Exercise brief:
Reproduce all of the data below without alteration; exclude every picture.

== Data for this task ==

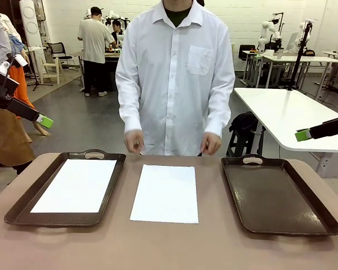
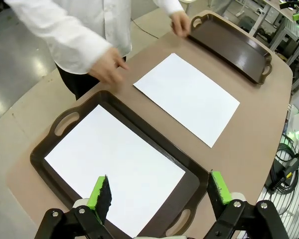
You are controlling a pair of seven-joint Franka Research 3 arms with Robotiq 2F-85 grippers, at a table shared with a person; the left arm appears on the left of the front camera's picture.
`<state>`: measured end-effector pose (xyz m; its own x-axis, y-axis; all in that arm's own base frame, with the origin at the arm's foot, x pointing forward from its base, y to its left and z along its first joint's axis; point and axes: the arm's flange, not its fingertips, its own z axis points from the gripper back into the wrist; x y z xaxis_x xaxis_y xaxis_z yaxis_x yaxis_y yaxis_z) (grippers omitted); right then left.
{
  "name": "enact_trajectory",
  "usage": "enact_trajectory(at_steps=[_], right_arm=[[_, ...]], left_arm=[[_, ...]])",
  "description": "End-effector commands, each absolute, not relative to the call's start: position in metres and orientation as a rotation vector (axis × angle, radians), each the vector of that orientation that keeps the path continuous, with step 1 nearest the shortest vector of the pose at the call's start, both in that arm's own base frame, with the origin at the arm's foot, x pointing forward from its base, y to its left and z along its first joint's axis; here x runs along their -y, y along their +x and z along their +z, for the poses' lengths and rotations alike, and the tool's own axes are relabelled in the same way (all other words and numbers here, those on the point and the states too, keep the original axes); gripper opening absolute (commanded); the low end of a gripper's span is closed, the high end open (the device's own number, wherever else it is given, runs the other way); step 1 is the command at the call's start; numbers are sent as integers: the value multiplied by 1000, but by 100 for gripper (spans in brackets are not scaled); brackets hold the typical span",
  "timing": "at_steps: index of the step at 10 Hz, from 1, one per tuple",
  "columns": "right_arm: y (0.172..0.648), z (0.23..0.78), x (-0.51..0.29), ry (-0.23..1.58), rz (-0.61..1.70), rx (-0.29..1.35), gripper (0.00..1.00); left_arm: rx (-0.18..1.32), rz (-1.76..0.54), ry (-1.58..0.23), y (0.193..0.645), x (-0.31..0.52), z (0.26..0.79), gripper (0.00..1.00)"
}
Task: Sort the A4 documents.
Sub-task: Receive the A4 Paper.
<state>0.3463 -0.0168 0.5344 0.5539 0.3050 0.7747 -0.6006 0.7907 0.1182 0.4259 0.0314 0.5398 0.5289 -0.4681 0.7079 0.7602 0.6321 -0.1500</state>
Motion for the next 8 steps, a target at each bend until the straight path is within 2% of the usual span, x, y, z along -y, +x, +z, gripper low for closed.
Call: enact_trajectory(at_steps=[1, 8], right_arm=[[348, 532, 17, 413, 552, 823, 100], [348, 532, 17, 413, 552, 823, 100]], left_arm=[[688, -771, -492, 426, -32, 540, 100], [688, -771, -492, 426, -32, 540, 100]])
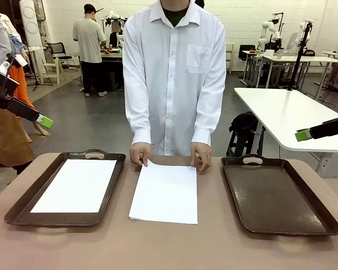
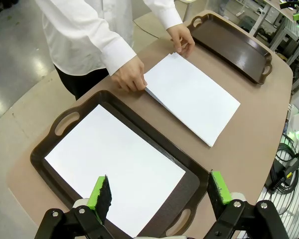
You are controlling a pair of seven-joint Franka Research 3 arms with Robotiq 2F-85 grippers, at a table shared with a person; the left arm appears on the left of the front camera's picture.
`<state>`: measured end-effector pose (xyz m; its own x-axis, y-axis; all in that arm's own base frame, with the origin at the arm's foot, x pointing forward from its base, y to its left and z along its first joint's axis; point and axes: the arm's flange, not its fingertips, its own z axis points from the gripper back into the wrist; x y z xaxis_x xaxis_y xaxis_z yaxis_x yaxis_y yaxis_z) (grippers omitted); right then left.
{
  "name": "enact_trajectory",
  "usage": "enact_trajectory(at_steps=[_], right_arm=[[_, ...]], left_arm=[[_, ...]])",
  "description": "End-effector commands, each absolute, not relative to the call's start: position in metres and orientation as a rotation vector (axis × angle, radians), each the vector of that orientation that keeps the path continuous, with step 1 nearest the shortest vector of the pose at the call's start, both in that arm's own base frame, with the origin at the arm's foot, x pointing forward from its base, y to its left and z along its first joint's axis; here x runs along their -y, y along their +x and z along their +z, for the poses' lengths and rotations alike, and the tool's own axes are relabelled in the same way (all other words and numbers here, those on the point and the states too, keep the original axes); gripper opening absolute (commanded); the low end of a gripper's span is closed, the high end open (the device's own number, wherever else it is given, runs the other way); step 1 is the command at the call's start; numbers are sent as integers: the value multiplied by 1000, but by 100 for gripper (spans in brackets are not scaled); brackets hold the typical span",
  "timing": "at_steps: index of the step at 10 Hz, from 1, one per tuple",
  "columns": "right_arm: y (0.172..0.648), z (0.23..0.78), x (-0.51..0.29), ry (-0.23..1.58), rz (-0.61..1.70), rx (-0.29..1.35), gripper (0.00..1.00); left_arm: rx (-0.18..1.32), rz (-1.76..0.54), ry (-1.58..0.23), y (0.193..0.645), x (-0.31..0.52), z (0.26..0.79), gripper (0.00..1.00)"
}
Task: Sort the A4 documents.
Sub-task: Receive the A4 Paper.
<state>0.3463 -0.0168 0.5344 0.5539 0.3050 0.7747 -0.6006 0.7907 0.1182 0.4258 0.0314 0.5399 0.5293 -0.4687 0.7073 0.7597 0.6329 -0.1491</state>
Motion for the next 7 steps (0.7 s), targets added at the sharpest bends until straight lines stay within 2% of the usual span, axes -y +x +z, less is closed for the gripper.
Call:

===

Response below:
You are controlling a pair of seven-joint Franka Research 3 arms with Robotiq 2F-85 grippers, at a table shared with a person; the left arm appears on the left of the front camera's picture.
`<state>`: measured end-effector pose (xyz m; its own x-axis, y-axis; all in that arm's own base frame, with the origin at the arm's foot, x pointing forward from its base, y to its left and z along its first joint's axis; point and axes: the arm's flange, not its fingertips, its own z axis points from the gripper back into the wrist; x y z xaxis_x xaxis_y xaxis_z yaxis_x yaxis_y yaxis_z) (grippers omitted); right then left.
{
  "name": "enact_trajectory",
  "usage": "enact_trajectory(at_steps=[_], right_arm=[[_, ...]], left_arm=[[_, ...]])",
  "description": "End-effector commands, each absolute, not relative to the call's start: position in metres and orientation as a rotation vector (axis × angle, radians), each the vector of that orientation that keeps the path continuous, with step 1 nearest the shortest vector of the pose at the call's start, both in that arm's own base frame, with the origin at the arm's foot, x pointing forward from its base, y to its left and z along its first joint's axis; here x runs along their -y, y along their +x and z along their +z, for the poses' lengths and rotations alike, and the tool's own axes are relabelled in the same way (all other words and numbers here, those on the point and the states too, keep the original axes); gripper opening absolute (commanded); the low end of a gripper's span is closed, the high end open (the device's own number, wherever else it is given, runs the other way); step 1 is the command at the call's start; numbers are sent as integers: the value multiplied by 1000, but by 100 for gripper (spans in brackets are not scaled); brackets hold the typical span",
  "timing": "at_steps: index of the step at 10 Hz, from 1, one per tuple",
  "columns": "right_arm: y (0.172..0.648), z (0.23..0.78), x (-0.51..0.29), ry (-0.23..1.58), rz (-0.61..1.70), rx (-0.29..1.35), gripper (0.00..1.00); left_arm: rx (-0.18..1.32), rz (-1.76..0.54), ry (-1.58..0.23), y (0.193..0.645), x (-0.31..0.52), z (0.26..0.79), gripper (0.00..1.00)"
}
Task: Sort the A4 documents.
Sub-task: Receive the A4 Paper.
<state>0.3463 -0.0168 0.5344 0.5539 0.3050 0.7747 -0.6006 0.7907 0.1182 0.4259 0.0314 0.5398 0.5289 -0.4681 0.7079 0.7602 0.6321 -0.1500</state>
Motion for the next 8 steps, a target at each bend until the straight path is within 2% of the usual span, x, y, z along -y, +x, +z, gripper low for closed.
Call: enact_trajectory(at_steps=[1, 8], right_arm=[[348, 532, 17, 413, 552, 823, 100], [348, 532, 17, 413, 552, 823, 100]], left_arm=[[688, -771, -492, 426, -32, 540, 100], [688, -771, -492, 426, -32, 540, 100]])
You are controlling a pair of seven-joint Franka Research 3 arms with Robotiq 2F-85 grippers, at a table shared with a person; the left arm appears on the left of the front camera's picture.
`<state>`: measured end-effector pose (xyz m; its own x-axis, y-axis; all in that arm's own base frame, with the origin at the arm's foot, x pointing forward from its base, y to its left and z along its first joint's axis; point and axes: the arm's flange, not its fingertips, its own z axis points from the gripper back into the wrist; x y z xaxis_x xaxis_y xaxis_z yaxis_x yaxis_y yaxis_z) (grippers omitted); right then left.
{
  "name": "enact_trajectory",
  "usage": "enact_trajectory(at_steps=[_], right_arm=[[_, ...]], left_arm=[[_, ...]])",
  "description": "End-effector commands, each absolute, not relative to the call's start: position in metres and orientation as a rotation vector (axis × angle, radians), each the vector of that orientation that keeps the path continuous, with step 1 nearest the shortest vector of the pose at the call's start, both in that arm's own base frame, with the origin at the arm's foot, x pointing forward from its base, y to its left and z along its first joint's axis; here x runs along their -y, y along their +x and z along their +z, for the poses' lengths and rotations alike, and the tool's own axes are relabelled in the same way (all other words and numbers here, those on the point and the states too, keep the original axes); gripper opening absolute (commanded); the low end of a gripper's span is closed, the high end open (the device's own number, wherever else it is given, runs the other way); step 1 is the command at the call's start; numbers are sent as integers: the value multiplied by 1000, but by 100 for gripper (spans in brackets are not scaled); brackets hold the typical span",
  "timing": "at_steps: index of the step at 10 Hz, from 1, one per tuple",
  "columns": "right_arm: y (0.172..0.648), z (0.23..0.78), x (-0.51..0.29), ry (-0.23..1.58), rz (-0.61..1.70), rx (-0.29..1.35), gripper (0.00..1.00); left_arm: rx (-0.18..1.32), rz (-1.76..0.54), ry (-1.58..0.23), y (0.193..0.645), x (-0.31..0.52), z (0.26..0.79), gripper (0.00..1.00)"
}
Task: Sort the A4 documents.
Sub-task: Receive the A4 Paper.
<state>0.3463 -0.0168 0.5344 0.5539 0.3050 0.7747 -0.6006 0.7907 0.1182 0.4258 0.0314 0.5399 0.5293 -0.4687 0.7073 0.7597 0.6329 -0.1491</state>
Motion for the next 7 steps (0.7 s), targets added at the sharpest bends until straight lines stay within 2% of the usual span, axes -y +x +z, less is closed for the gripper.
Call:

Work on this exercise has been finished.